Compared to the way Data Mining algorithms are present in SQL Server Analysis Services, this really feels like a giant leap forward: the way algorithms can be tuned, implemented, tested and compared is not only much easier to use, but also easier to tune and customize.
Integration of R
Particularly interesting is the possibility to integrate R scripts into your ML Experiment. When dragging the ‘Execute R Script’ module to the working canvas, you are provided with a module accepting two data inputs and an input for a zipped script bundle. You can also directly enter R scripts into the properties of the R module. On the output side, two outputs are offered. You can bind the input and output ports from within the R script. The number of inputs / outputs is fixed, but you don’t have to use them all.

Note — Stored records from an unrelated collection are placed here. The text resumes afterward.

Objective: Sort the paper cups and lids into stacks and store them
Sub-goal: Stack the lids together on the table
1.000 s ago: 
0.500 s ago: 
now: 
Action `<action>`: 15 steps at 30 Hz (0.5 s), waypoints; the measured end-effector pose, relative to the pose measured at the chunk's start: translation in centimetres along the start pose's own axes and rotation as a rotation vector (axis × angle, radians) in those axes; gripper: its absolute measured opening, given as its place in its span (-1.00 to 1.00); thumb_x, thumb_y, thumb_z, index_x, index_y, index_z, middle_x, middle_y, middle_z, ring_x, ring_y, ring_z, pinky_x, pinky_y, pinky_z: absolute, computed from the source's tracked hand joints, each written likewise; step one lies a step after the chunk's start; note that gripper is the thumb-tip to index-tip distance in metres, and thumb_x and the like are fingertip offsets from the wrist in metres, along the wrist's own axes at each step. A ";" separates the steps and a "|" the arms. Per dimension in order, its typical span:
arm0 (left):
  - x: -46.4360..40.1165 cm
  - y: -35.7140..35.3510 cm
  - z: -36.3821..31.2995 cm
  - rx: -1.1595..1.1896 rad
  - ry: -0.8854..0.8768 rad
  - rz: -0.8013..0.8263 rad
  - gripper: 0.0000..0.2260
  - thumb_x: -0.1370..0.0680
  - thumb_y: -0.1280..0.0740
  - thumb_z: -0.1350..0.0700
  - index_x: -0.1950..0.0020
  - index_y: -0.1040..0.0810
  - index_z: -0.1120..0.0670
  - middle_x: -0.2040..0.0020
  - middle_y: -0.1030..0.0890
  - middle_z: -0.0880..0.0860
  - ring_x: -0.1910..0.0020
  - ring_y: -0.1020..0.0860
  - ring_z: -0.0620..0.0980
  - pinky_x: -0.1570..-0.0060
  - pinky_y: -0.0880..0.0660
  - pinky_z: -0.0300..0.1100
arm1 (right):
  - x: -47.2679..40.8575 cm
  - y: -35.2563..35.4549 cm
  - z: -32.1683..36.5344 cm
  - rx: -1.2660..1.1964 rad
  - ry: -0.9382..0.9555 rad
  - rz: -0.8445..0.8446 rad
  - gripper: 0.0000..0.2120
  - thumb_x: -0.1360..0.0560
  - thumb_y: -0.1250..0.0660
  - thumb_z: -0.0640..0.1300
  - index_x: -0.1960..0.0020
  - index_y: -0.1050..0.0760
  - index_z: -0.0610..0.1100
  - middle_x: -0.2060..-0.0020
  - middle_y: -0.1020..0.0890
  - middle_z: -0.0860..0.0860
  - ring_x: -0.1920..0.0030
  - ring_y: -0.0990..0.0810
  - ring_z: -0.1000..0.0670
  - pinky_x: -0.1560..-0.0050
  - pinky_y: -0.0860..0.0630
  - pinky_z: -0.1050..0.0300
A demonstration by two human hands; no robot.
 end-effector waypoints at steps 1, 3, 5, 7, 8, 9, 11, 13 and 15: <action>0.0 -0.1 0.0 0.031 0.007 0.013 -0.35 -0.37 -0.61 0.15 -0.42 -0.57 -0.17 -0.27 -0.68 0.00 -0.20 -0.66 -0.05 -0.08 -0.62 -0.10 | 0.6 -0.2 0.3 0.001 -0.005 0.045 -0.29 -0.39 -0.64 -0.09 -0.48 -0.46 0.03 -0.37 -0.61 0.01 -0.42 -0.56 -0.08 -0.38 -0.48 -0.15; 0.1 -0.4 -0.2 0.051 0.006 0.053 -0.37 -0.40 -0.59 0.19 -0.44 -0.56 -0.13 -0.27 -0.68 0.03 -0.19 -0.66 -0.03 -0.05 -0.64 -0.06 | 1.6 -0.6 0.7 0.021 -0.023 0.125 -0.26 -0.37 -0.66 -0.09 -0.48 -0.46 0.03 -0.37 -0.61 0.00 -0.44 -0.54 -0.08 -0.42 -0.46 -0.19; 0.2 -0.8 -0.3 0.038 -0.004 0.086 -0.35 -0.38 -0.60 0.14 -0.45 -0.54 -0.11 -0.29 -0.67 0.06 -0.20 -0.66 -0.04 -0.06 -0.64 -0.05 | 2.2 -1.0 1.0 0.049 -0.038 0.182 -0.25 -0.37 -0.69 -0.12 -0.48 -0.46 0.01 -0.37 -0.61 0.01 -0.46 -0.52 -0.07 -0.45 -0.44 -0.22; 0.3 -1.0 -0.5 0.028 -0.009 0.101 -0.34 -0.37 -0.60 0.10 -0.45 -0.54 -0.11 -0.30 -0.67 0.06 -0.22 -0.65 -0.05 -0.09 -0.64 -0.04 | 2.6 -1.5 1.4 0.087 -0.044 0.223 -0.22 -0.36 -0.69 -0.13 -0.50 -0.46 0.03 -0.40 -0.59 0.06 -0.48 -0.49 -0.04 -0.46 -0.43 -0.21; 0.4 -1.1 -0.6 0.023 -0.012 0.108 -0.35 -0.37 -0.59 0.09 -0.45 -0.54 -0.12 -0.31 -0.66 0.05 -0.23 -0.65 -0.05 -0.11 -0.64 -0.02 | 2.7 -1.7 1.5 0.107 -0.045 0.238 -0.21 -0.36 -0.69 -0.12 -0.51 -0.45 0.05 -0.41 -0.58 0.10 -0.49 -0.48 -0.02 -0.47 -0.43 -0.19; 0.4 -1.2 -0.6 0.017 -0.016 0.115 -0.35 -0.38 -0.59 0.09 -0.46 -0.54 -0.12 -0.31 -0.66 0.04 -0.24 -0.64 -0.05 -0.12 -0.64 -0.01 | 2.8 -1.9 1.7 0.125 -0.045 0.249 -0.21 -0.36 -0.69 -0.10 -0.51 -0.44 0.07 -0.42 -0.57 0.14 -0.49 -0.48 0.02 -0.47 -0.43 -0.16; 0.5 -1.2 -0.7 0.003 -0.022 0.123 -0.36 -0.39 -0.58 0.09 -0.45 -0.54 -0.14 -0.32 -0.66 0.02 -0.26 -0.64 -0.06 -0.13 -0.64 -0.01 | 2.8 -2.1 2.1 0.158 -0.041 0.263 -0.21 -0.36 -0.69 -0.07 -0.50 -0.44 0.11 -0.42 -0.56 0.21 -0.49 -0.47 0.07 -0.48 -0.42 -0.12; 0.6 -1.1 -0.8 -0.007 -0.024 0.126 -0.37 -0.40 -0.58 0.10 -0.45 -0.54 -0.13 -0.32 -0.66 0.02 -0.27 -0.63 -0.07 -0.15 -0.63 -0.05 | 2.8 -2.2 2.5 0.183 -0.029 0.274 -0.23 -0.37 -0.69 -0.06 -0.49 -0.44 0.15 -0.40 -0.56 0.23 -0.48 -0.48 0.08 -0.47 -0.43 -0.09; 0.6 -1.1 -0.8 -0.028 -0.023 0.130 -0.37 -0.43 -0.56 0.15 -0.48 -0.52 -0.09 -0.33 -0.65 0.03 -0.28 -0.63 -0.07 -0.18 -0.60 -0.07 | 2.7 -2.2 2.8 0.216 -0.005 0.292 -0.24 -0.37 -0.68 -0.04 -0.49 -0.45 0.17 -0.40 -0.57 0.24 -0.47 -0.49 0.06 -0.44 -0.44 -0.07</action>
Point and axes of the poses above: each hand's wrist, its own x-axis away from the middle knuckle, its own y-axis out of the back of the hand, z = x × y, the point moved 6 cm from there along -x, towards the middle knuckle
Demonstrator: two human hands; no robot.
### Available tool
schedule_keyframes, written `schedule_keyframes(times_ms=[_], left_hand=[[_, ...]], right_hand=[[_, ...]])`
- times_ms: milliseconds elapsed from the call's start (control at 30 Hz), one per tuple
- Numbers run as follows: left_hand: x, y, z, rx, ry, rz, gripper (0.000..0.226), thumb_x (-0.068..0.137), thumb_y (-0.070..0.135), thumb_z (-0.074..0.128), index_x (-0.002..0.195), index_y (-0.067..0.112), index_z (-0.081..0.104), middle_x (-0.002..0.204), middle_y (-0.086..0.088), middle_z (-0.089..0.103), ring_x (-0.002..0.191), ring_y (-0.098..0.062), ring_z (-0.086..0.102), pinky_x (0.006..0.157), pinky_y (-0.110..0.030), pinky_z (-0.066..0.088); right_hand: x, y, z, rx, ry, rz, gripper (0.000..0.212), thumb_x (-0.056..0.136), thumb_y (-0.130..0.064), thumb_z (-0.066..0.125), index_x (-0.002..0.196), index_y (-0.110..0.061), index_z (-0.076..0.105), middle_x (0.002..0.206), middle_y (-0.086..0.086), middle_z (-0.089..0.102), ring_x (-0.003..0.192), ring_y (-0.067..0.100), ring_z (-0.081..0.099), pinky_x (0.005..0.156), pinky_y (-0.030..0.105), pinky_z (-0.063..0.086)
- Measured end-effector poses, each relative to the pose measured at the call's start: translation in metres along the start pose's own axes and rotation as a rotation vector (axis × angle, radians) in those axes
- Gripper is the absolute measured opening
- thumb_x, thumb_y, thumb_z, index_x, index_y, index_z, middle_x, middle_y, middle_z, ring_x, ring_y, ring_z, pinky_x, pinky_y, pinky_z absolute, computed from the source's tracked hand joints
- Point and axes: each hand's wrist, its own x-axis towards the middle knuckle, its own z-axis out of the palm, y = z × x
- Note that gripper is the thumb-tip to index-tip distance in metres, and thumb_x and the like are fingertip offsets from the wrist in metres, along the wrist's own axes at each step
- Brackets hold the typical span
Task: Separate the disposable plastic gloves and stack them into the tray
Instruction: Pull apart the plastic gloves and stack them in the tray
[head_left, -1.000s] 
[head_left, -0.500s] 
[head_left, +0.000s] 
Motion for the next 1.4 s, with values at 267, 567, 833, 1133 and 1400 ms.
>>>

Curious to see which packages were installed, I’ve tried to list all installed modules by using the R command installed.packages(). It turns out there are around 14000 packages installed, so I will not include the complete list here. You can be pretty sure that the majority of your desired packages will be available though. Funny detail: in the sandbox where R is executed, Microsoft has installed it into the directory ‘C:/Argghh’ :-).
Opening up your experiments to the world
While developing a Machine Learning experiment, you can run the experiment from within the editor. This works neat and gives fast feedback about your experiment. Also, several modules to compare Machine Learning methods are available and quite easy to use. But all this is still in the development stage of your Machine Learning experiment.
In order to open up your experiments for use inside from within other solutions, Azure ML offers the possibility to publish any experiment as a Web Service, which can be called upon both per-case or in bulk.
Preparing your experiment for deployment is quite easy: in an experiment where the model has been trained with development data, you can save the trained model. This generates a new module in your toolbox, which can directly be used in both existing and new experiments.
As a second step, you can define where in the data flow the data from the API flows in and out. When calling on the experiment via the API, these entry and exit points are used instead of the manually uploaded datasets. Doing this is as easy as right-clicking an input and saying ‘Set as Publish Input’.
By using the button ‘Publish Web Service’ inside the editor, the solution is published in ’test’. You can then easily test the API via your Azure environment. Administrators can make this web service publicly available.
Summary and Conclusion
Being a Business Intelligence professional, I have some experience with Data Mining, but I’m certainly not a Machine Learning expert. The way Machine Learning can be used inside data solutions is impressive. Particularly impressive is the ease of training models and re-using already-trained models.
The way R is integrated in AzureML really stands out for me. I think this opens up a range of new appliances for R. Where R is nowadays widely used in an expiremental or ad-hoc setting, this opens up the way for deployed, managed and re-usable solutions that can easily be integrated for both small and larger datasets.
IMHO Microsoft has done a good job with Azure Machine Learning. The result is an easy-to-use solution, making the operations on data in order to perform analysis highly visible. The way in which these models can be deployed is a huge benefit, opening up the ML solutions towards enterprise solutions. Although there is surely room for improvement, for now this seems to be a solid platform which can easily be extended.